Goal of the exercise: From the entries, filter out every line that lacks "green" and copy the rest.

Data for review:
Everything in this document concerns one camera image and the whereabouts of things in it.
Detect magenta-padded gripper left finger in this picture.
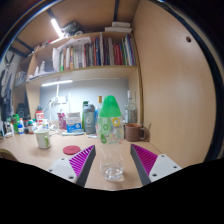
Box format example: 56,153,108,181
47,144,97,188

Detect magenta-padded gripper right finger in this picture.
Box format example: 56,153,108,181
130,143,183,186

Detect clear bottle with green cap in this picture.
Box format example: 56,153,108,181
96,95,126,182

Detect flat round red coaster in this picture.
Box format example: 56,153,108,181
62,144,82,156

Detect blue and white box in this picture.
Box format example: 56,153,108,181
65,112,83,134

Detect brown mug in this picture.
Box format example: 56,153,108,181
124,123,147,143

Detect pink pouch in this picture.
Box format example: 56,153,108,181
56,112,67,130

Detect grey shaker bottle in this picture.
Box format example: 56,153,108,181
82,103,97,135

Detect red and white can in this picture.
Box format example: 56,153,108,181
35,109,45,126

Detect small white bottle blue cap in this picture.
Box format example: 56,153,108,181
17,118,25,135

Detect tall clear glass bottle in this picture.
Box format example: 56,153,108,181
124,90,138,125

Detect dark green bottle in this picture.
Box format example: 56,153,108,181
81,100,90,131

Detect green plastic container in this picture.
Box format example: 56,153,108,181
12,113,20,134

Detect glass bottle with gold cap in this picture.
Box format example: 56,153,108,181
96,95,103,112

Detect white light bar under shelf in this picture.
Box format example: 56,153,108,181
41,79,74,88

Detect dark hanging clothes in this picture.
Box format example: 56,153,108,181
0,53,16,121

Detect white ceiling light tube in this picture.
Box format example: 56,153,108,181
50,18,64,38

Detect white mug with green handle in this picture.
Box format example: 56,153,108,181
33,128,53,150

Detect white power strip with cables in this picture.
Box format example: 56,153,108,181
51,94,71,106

Exercise response:
Detect clear bottle with green cap in this picture.
Detect dark green bottle in this picture.
Detect green plastic container in this picture.
Detect white mug with green handle in this picture.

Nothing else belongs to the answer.